- [YOUR OBJECTIVE]
Your output should be every line below, copied exactly.

- [DATASET CONTENT]

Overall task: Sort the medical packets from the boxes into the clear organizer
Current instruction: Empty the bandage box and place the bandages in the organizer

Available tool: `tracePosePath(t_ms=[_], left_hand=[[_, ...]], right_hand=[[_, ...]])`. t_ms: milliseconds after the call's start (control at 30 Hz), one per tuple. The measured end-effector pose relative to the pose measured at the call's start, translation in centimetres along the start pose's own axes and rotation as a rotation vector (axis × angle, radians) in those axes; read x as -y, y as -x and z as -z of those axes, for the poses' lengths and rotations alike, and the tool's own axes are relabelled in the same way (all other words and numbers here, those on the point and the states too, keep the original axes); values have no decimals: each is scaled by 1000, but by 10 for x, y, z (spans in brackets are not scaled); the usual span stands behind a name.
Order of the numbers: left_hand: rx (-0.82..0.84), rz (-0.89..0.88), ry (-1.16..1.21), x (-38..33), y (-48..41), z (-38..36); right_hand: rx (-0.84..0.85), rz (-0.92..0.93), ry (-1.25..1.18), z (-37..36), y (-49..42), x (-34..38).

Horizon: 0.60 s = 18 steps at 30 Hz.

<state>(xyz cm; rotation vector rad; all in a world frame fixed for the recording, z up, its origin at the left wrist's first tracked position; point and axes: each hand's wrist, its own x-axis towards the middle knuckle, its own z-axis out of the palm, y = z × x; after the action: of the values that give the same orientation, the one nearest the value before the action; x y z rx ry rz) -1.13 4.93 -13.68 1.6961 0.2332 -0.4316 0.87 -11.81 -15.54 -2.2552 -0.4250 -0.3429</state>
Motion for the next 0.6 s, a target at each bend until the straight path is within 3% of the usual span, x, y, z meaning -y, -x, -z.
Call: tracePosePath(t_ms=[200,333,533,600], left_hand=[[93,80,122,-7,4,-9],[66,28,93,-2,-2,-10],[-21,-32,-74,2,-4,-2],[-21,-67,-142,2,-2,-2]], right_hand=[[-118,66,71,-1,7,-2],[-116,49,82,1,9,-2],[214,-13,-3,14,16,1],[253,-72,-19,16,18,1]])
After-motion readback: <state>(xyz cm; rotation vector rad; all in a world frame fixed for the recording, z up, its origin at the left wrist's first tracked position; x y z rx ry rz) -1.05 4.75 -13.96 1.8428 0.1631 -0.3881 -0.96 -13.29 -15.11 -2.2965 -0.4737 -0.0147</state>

- [SOLUTION FOR THIS PROBLEM]
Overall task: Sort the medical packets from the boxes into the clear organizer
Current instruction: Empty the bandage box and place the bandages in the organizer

Available tool: `tracePosePath(t_ms=[_], left_hand=[[_, ...]], right_hand=[[_, ...]])`. t_ms: milliseconds after the call's start (control at 30 Hz), one per tuple. The measured end-effector pose relative to the pose measured at the call's start, translation in centimetres along the start pose's own axes and rotation as a rotation vector (axis × angle, radians) in those axes; read x as -y, y as -x and z as -z of those axes, for the poses' lengths and rotations alike, and the tool's own axes are relabelled in the same way (all other words and numbers here, those on the point and the states too, keep the original axes); values have no decimals: each is scaled by 1000, but by 10 for x, y, z (spans in brackets are not scaled); the usual span stands behind a name.
Order of the numbers: left_hand: rx (-0.82..0.84), rz (-0.89..0.88), ry (-1.16..1.21), x (-38..33), y (-48..41), z (-38..36); right_hand: rx (-0.84..0.85), rz (-0.92..0.93), ry (-1.25..1.18), z (-37..36), y (-49..42), x (-34..38).

Horizon: 0.60 s = 18 steps at 30 Hz.

<state>(xyz cm; rotation vector rad; all in a world frame fixed for the recording, z up, its origin at the left wrist's first tracked position; point and axes: each hand's wrist, its own x-axis towards the middle knuckle, its own z-axis out of the palm, y = z × x; after the action: of the values that give the same orientation, the one nearest the value before the action; x y z rx ry rz) -1.13 4.93 -13.68 1.6961 0.2332 -0.4316 0.87 -11.81 -15.54 -2.2552 -0.4250 -0.3429</state>
Motion for the next 0.6 s, a target at each bend until the straight path is within 3% of the usual span, x, y, z meaning -y, -x, -z.
Call: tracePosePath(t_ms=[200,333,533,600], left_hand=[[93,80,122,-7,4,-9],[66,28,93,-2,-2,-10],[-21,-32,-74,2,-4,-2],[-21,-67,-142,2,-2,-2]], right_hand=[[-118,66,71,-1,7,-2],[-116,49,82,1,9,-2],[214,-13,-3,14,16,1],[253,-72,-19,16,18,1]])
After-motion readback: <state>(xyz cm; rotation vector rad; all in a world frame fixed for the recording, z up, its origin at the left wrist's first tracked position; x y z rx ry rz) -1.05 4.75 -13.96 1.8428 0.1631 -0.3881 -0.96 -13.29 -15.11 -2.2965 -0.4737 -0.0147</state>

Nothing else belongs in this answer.